1
votes

I am aiming to convert wave data (read from .wav file with wave module) to a numpy array.

The data is currently formatted as a byte array. This means each element of the byte array is 8 bits wide. The wav file is mono, so contains only 1 channel. Most wav files are stereo however and therefore the data are formatted as a sequence of samples for the left and right channels interweaved.

The samples are 16 bits, therefore each pair of sequential bytes in the array is 1 "16 bit" sample. Some audio files are 24 bits per sample. The number of bits per sample can be obtained from

len(bytearray) // (wave.getnframes() *  wave.getnchannels())

So I need to somehow

  • group bytes into pairs of bytes (samples)
  • copy the pairs of bytes to some new storage with a "stride". for mono stride = 0 ? for stereo the stride is presumably 1? (It would depend on how python counts in memory)
  • convert the new storage to a numpy array
  • at some point convert from 16 bit signed integer format to floating point format, which could be done at any stage of the process

I could implement a C++ style solution, using for loops and indices. I assume this will be very slow in python.

My guess is that Python (probably) includes some functions for

  • conversion between int and float/double formats (perhaps as a numpy array or perhaps elsewhere in the above described process)
  • "de-interlacing" data (seperating out the left/right channel data from the byte array)
  • converting a byte array with a specified format to a numpy array with a specified type

However, I have no ideas what these might be or what form they might be in. (Builtins? Libraries/Modules?)

This seemed like a problem that should be easily "duckduckgoable" - but I had no luck. Probably working with wav format data these days is a bit of a niche application?

Even a simple answer with a list of things to type into duckduckgo would be appreciated.

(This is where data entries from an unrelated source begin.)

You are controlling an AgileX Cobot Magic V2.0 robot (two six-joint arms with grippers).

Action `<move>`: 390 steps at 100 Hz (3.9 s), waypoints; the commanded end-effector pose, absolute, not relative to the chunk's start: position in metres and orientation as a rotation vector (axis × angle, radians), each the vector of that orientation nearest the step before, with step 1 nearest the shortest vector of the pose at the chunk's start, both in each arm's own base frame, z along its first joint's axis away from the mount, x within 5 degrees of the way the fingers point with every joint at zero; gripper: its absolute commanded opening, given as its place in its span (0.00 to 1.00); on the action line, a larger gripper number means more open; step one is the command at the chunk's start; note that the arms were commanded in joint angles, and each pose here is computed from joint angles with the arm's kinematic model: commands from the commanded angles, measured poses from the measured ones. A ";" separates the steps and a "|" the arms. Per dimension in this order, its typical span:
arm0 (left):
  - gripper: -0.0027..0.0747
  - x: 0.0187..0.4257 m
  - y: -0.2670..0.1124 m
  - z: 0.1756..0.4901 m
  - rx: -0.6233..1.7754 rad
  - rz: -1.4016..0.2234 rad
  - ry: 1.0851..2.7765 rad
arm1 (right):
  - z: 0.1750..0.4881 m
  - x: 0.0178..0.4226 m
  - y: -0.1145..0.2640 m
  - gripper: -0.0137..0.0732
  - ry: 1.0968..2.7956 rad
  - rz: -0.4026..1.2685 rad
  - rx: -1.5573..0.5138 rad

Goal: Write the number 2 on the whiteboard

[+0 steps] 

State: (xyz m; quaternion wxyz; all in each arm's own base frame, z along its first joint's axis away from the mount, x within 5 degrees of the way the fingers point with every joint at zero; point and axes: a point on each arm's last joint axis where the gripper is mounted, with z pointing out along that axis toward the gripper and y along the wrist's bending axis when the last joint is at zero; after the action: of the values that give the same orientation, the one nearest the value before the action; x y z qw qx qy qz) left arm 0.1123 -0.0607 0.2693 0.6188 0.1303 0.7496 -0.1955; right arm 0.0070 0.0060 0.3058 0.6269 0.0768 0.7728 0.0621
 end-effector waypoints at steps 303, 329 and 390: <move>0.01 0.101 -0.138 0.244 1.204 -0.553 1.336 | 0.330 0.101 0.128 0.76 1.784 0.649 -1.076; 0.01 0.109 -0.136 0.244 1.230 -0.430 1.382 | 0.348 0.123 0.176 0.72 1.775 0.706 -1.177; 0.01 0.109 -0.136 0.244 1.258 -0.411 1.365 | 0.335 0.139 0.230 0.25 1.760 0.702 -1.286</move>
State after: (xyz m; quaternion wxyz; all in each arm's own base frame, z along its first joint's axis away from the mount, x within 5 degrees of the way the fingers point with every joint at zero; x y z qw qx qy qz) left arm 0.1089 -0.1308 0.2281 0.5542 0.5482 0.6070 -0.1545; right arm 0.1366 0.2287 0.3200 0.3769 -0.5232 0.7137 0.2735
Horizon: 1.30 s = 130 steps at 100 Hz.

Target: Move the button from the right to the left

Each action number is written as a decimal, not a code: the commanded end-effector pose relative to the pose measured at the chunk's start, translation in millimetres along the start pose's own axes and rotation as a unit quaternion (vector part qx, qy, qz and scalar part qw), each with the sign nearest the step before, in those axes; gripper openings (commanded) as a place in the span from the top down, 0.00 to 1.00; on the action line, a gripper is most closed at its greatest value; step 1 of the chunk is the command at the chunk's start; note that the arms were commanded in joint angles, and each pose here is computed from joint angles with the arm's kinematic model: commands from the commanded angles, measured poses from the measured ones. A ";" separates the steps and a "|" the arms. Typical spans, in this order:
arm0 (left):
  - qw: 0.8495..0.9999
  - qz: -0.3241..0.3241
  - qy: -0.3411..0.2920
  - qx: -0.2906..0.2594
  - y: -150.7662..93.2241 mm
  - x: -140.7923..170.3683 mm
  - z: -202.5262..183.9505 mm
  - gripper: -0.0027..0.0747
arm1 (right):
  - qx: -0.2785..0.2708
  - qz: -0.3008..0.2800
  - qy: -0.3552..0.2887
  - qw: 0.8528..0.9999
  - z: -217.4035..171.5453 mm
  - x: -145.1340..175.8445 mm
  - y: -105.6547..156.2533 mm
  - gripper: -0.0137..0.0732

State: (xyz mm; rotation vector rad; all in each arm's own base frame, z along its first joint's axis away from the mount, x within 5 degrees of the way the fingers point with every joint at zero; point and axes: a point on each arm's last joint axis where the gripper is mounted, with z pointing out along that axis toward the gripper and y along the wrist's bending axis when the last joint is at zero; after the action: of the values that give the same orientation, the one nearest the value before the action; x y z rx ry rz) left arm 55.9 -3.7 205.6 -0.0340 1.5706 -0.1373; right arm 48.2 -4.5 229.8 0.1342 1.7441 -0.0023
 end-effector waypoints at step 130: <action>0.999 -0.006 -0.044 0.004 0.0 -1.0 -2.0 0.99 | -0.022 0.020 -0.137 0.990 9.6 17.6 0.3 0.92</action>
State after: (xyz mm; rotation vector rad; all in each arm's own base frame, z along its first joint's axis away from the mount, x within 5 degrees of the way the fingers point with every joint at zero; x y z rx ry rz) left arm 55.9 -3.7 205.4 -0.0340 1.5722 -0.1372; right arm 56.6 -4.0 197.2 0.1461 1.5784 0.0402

I can read/figure out the documentation, I just don't know what to search for.

1

1 Answers

0
votes

I usually do so with scipy.io.wavfile.read, it will parse the wave file header and give you the data as a numpy array and the sampling frequency obtained from the header.

If you really want to start from the bytes you could use numpy.frombuffer

data_s16 = np.frombuffer(bytes, dtype=np.int16, count=len(bytes)//2, offset=0)
float_data = data_s16 * 0.5**15